Fanshawe, Atlantic institutions plan to focus on education rather than mandatory vaccination

Several postsecondary institutions have announced plans to strongly recommend COVID-19 vaccinations rather than outright mandating them. The University of New Brunswick, St Thomas University, and Mount Allison University will not be mandating vaccines. UNB and STU will be focusing on education to encourage vaccination, and UNB and MtA will have vaccination clinics on or near campus. Quebec postsecondary institutions have not made announcements that vaccines will be required, and McGill University issued a statement to its community stating that the province’s “vaccine passport will not impact your ability to engage in teaching and research activities at McGill” since education is considered an essential service. Fanshawe College has also announced that it will not be mandating vaccines for those who come on campus, but will strongly encourage it. CBC (Fanshawe) | CBC (QC) | CBC (UNB, MtA, STU) (National)

Students express increasing interest in history courses, diverse perspectives

After several years of dropping enrolment in history courses, recent social movements and events have driven postsecondary students across Canada to express a renewed interest in history courses, particularly those focused on marginalized perspectives. President of the University of Toronto History Students’ Association Fiona McCrow explained that students are more interested in learning where issues in society came from, and that history students at U of T are challenging “the traditional narrative of stories being told from a very particular and very limited perspective.” At the University of Victoria, students are “filled up with passion” and coming to class with skepticism for the history they’ve learned in the past, said history professor John Lutz. The University of Alberta’s Indigenous Canada MOOC has also had significant enrolment increases, and its academic lead, Paul Gareau, hopes that the information students learn will inspire them to pursue further related studies at their postsecondary institutions. CBC (National)

Bishop’s to receive $5.3M from QC, Canada for pool renovation

Bishop’s University will be receiving $5.3M from the Government of Quebec and the Government of Canada to fund the renovation of the indoor pool located on campus at the John H Price Sports and Recreation Centre. The renovations include re-tiling the area, removing the tower diving board, adding slides and stairs, and improving accessibility in the family and gender-neutral locker room. “Our ambition with this project is to transform our swimming pool into an open and welcoming space with transparent connections to the campus,” said Bishop’s Principal Michael Goldbloom. Bishop’s (QC)

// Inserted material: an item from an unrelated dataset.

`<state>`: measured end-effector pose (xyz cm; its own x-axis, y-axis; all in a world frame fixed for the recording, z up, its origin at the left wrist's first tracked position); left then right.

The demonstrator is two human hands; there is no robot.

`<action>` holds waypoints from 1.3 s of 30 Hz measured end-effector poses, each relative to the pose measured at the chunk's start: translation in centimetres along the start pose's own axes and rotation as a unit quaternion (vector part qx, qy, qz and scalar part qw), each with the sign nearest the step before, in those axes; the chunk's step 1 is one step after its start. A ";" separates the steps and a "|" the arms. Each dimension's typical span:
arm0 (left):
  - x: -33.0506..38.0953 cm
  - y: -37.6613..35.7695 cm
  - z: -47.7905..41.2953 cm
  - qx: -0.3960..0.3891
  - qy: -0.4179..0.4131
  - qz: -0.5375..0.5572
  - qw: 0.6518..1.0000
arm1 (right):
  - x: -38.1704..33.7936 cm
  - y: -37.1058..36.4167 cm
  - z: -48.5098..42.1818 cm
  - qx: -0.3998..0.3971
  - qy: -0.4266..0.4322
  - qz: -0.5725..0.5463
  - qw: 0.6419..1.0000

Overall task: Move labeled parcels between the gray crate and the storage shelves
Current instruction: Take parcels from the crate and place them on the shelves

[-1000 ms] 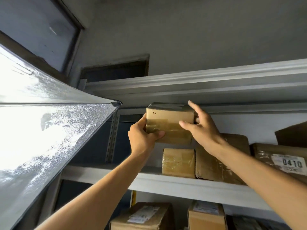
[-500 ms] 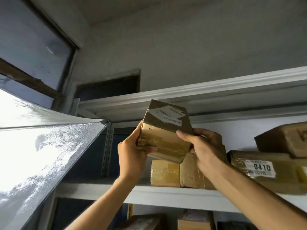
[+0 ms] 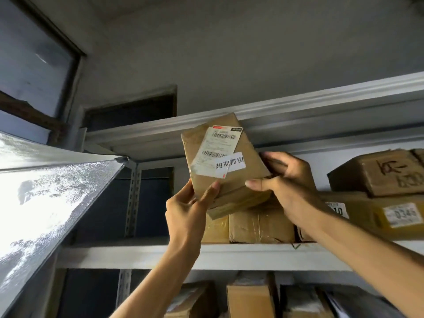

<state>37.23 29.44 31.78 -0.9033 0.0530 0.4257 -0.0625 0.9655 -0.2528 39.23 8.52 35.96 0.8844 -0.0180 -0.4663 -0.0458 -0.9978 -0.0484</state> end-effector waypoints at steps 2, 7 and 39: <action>-0.3 -1.0 0.3 -0.013 -0.004 0.011 1.000 | 0.4 0.6 0.2 -0.030 0.004 0.029 0.999; -0.9 -3.4 0.6 -0.057 -0.007 0.038 0.998 | 1.9 1.5 2.2 -0.110 0.036 0.100 0.988; 3.8 -42.4 22.5 -0.329 0.089 0.427 0.838 | -18.1 38.3 21.3 0.212 -0.001 0.524 0.825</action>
<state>26.84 -17.04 24.55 -0.4181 0.7763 0.4718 0.8744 0.4846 -0.0224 11.59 -27.99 23.70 0.2556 -0.8555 -0.4504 -0.9435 -0.3224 0.0770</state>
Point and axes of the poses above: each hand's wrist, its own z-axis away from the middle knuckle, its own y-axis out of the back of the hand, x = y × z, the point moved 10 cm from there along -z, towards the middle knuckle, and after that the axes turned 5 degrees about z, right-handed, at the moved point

Ryerson could benefit in four key ways from rebranding itself: Opinion

As Ryerson University’s task force considers how it will address Egerton Ryerson’s legacy, James Dunne from the CBC has detailed some of the ways that Ryerson might benefit from rebranding itself. The author explains that many community members do not feel that the institution is well represented by its namesake, and that students and staff are calling for change to align the name with the institution’s work. Dunne identifies four key ways that Ryerson may benefit: reputation, donations, marketing, and new partnerships. Dunne argues that a name change would be a step toward reconciliation, would protect Ryerson’s reputation and relevance, and could have financial benefits since donors want to see institutions exemplifying equity, diversity, and inclusion. CBC (ON)

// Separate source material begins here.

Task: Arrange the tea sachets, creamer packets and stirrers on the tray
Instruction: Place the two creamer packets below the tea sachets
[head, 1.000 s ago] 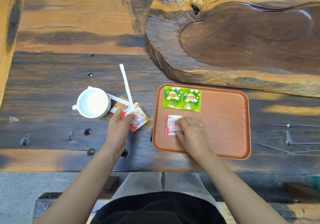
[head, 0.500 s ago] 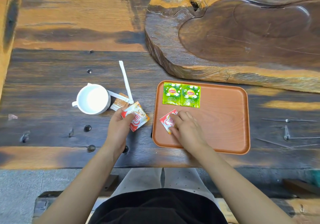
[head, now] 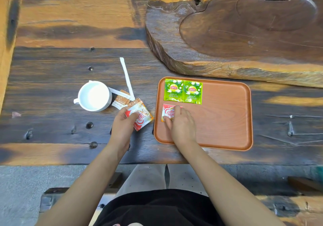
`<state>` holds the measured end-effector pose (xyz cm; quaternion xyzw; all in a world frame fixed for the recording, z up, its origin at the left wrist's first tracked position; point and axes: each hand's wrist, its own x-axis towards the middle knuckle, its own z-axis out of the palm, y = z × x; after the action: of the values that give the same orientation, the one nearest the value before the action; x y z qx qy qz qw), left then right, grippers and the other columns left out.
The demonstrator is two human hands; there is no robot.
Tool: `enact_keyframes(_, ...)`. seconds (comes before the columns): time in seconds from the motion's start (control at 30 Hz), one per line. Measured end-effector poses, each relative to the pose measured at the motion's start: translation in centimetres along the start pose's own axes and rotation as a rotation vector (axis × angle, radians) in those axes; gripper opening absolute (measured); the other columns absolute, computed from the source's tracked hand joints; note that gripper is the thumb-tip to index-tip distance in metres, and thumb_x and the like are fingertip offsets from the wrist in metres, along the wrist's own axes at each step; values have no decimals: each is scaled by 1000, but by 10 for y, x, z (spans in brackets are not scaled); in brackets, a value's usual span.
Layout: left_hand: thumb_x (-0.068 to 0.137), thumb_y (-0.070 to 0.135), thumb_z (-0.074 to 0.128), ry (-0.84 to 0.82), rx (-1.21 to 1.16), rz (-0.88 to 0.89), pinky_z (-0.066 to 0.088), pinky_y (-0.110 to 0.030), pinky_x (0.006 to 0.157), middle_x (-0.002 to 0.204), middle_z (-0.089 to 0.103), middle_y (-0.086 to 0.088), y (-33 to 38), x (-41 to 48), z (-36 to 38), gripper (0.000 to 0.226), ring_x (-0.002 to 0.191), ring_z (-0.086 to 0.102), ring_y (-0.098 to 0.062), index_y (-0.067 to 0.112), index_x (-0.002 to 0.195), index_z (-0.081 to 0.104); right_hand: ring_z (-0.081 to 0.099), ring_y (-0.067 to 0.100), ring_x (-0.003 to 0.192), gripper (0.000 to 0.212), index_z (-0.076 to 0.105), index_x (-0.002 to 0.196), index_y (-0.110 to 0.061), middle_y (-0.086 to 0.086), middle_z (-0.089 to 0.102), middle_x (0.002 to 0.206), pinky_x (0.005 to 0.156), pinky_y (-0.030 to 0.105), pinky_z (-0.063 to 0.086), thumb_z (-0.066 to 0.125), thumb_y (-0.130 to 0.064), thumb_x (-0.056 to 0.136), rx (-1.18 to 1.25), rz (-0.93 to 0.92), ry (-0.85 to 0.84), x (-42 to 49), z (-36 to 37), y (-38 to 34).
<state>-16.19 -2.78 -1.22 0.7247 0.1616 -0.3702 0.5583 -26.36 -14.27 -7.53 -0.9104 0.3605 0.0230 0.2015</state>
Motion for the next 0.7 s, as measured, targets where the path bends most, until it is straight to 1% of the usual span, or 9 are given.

SFU biology department announces mandatory masks, vaccines

Simon Fraser University’s biology department has announced that it is mandating masks in all classrooms and lecture halls, and that vaccines will be required for entrance to faculty offices and labs. An email from SFU Chair of Biological Sciences Dr Isabelle Côté states that staff can refuse unvaccinated people entrance to biology offices and labs. “It’s absolutely essential that, very quickly, we mandate masks regardless of vaccination status and we mandate compulsory vaccination for everyone who can get vaccinated,” said Côté. These measures, which are effective immediately, exceed SFU’s current COVID-19 safety measures. CTV News says that Côté has been praised by students and staff, but has also heard “grumblings from school administration.” CTV News (BC)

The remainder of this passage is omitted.